3°/ que constituent des services financiers les opérations de location simple de biens mobiliers ou immobiliers pour les établissements habilités à effectuer des opérations de crédit-bail ; que cette définition des services financiers dépend non seulement de la nature de l'opération, mais aussi de la qualité de l'établissement qui y procède ; que l'établissement en question peut être un établissement de crédit ou une société de financement ; qu'en l'espèce, la société DLL faisait valoir dans ses conclusions qu'elle était une société de financement agréée par l'autorité de contrôle prudentiel et de résolution (ACPR) en qualité de société de financement habilitée à conclure notamment des opérations de créditbail et offrait de le prouver en produisant son agrément ; qu'en retenant qu'il importait peu de savoir si la société DLL était soumise au contrôle de l'ACPR et que cette circonstance ne permettait pas de caractériser l'existence d'un service financier, la cour d'appel a violé l'article L. 311-2, paragraphe I, 6 °, et paragraphe II, du code monétaire et financier. »
Réponse de la Cour
7. ll résulte des articles L. 221-2, 4° et L. 221-3 du code de la consommation que les dispositions des sections 2, 3, 6 du chapitre Ier du titre II du livre II de ce code, applicables aux relations entre consommateurs et professionnels, sont étendues aux contrats conclus hors établissement entre deux professionnels dès lors que l'objet de ces contrats n'entre pas dans le champ de l'activité principale du professionnel sollicité et que le nombre de salariés employés par celui-ci est inférieur ou égal à cinq. En sont cependant exclus les contrats portant sur des services financiers.

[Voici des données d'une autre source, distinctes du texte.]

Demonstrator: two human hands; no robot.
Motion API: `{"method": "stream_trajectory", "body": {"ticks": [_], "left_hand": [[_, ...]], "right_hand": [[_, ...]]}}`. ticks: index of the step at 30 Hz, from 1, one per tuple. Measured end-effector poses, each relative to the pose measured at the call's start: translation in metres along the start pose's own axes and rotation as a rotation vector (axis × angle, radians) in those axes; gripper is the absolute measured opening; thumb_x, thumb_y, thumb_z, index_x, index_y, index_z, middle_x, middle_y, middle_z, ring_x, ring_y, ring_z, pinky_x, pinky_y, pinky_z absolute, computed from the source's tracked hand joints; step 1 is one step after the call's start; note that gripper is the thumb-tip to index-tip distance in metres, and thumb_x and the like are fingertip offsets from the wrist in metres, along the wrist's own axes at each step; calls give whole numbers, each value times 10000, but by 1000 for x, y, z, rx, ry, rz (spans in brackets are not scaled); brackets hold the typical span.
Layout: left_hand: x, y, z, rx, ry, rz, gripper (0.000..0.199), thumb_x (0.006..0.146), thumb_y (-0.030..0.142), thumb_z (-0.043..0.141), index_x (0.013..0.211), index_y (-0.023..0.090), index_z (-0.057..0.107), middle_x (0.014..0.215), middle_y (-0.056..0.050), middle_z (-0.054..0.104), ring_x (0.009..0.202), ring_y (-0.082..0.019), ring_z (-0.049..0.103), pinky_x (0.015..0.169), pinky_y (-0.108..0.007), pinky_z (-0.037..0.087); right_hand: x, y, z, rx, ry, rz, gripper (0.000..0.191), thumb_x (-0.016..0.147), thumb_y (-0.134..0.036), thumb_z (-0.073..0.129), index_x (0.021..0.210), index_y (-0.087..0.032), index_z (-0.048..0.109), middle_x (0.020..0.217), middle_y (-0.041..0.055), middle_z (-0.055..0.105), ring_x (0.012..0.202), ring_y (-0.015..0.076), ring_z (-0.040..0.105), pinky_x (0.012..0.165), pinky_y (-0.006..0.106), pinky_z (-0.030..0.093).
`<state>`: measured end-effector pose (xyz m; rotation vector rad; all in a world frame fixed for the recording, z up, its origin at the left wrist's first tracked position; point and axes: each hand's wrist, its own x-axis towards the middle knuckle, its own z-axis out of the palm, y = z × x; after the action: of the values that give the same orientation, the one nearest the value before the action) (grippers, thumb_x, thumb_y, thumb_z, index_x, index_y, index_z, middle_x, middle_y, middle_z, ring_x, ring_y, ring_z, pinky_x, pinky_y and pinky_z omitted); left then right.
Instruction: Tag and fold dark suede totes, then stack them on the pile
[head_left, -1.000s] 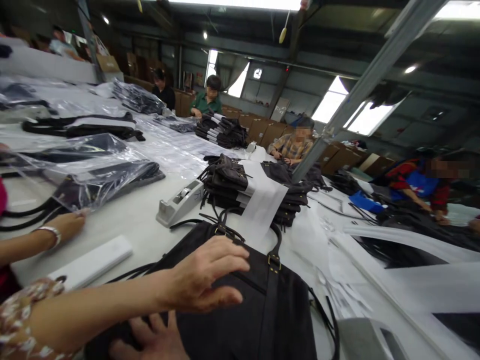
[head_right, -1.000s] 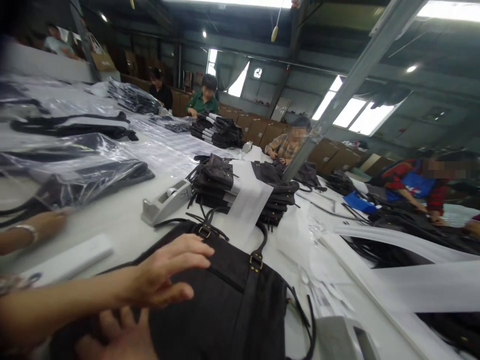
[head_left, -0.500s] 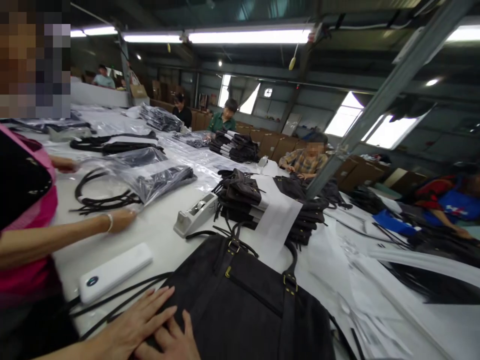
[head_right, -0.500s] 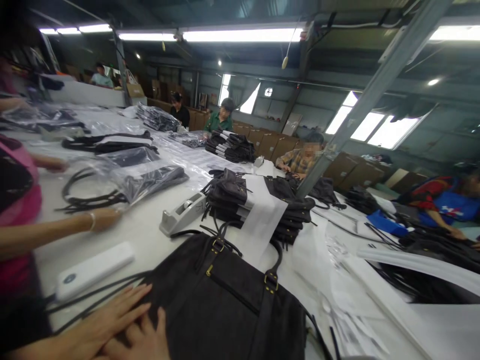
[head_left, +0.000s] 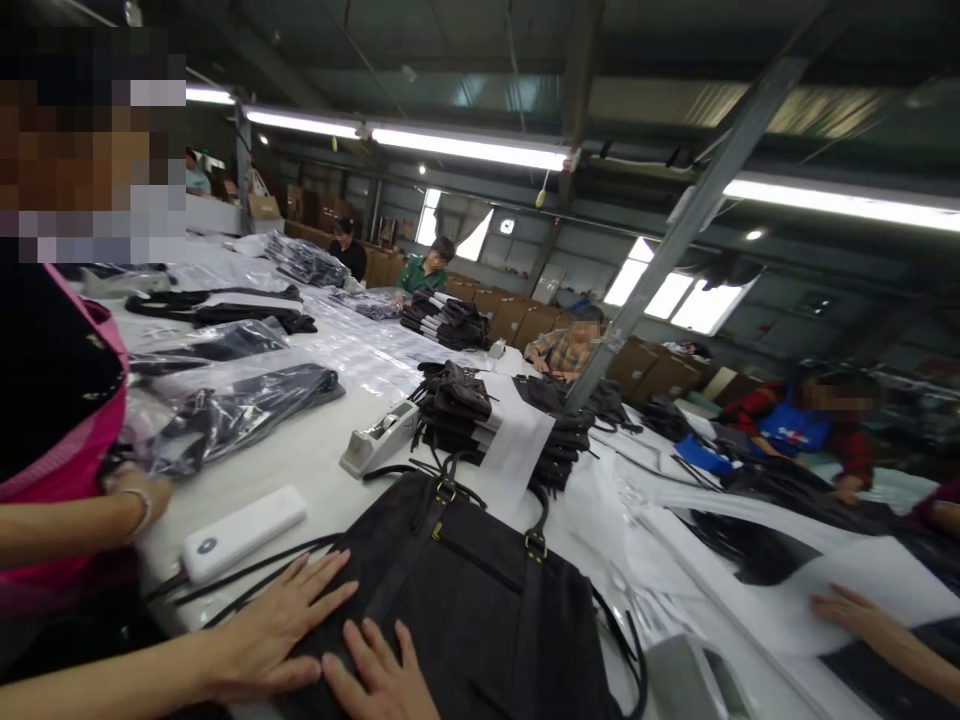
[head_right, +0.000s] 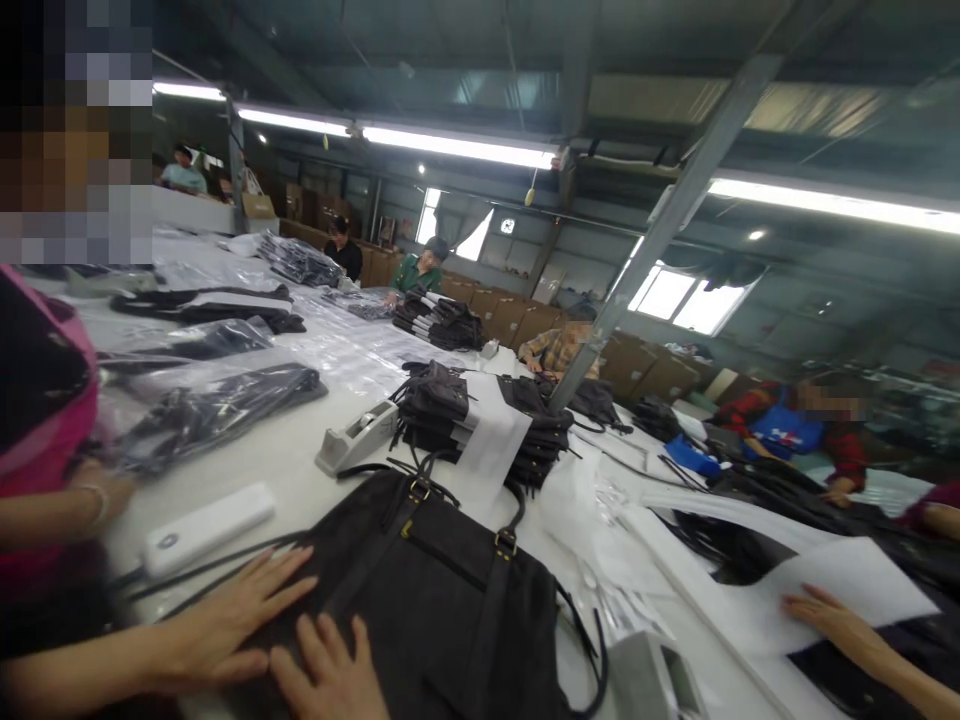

8. La directive 2011/83/UE du 25 octobre 2011 relative au droit des consommateurs, transposée en droit interne par la loi n° 2014-344 du 17 mars 2014, définit les services financiers comme tout service ayant trait, notamment, à la banque, au crédit, aux investissements et aux paiements.
9. Si l'article L. 311-2 du code monétaire et financier permet aux sociétés financières, habilitées à réaliser des opérations de crédit-bail, d'effectuer des opérations connexes à leur activité, telles que les opérations de location simple de biens mobiliers ou immobiliers, il n'en résulte pas pour autant que ces dernières doivent être, de ce seul fait, qualifiées de service financier.
10. Le moyen, qui postule le contraire, n'est donc pas fondé.
PAR CES MOTIFS, la Cour :
REJETTE le pourvoi ;
Condamne la société De lage landen leasing aux dépens ;
En application de l'article 700 du code de procédure civile, rejette la demande formée par la société De lage landen leasing et la condamne à payer à Mme [E] la somme de 3 000 euros ;
Ainsi fait et jugé par la Cour de cassation, chambre commerciale, financière et économique, et prononcé publiquement le dix juin deux mille vingt-six par mise à disposition de l'arrêt au greffe de la Cour, les parties ayant été préalablement avisées dans les conditions prévues au deuxième alinéa de l'article 450 du code de procédure civile.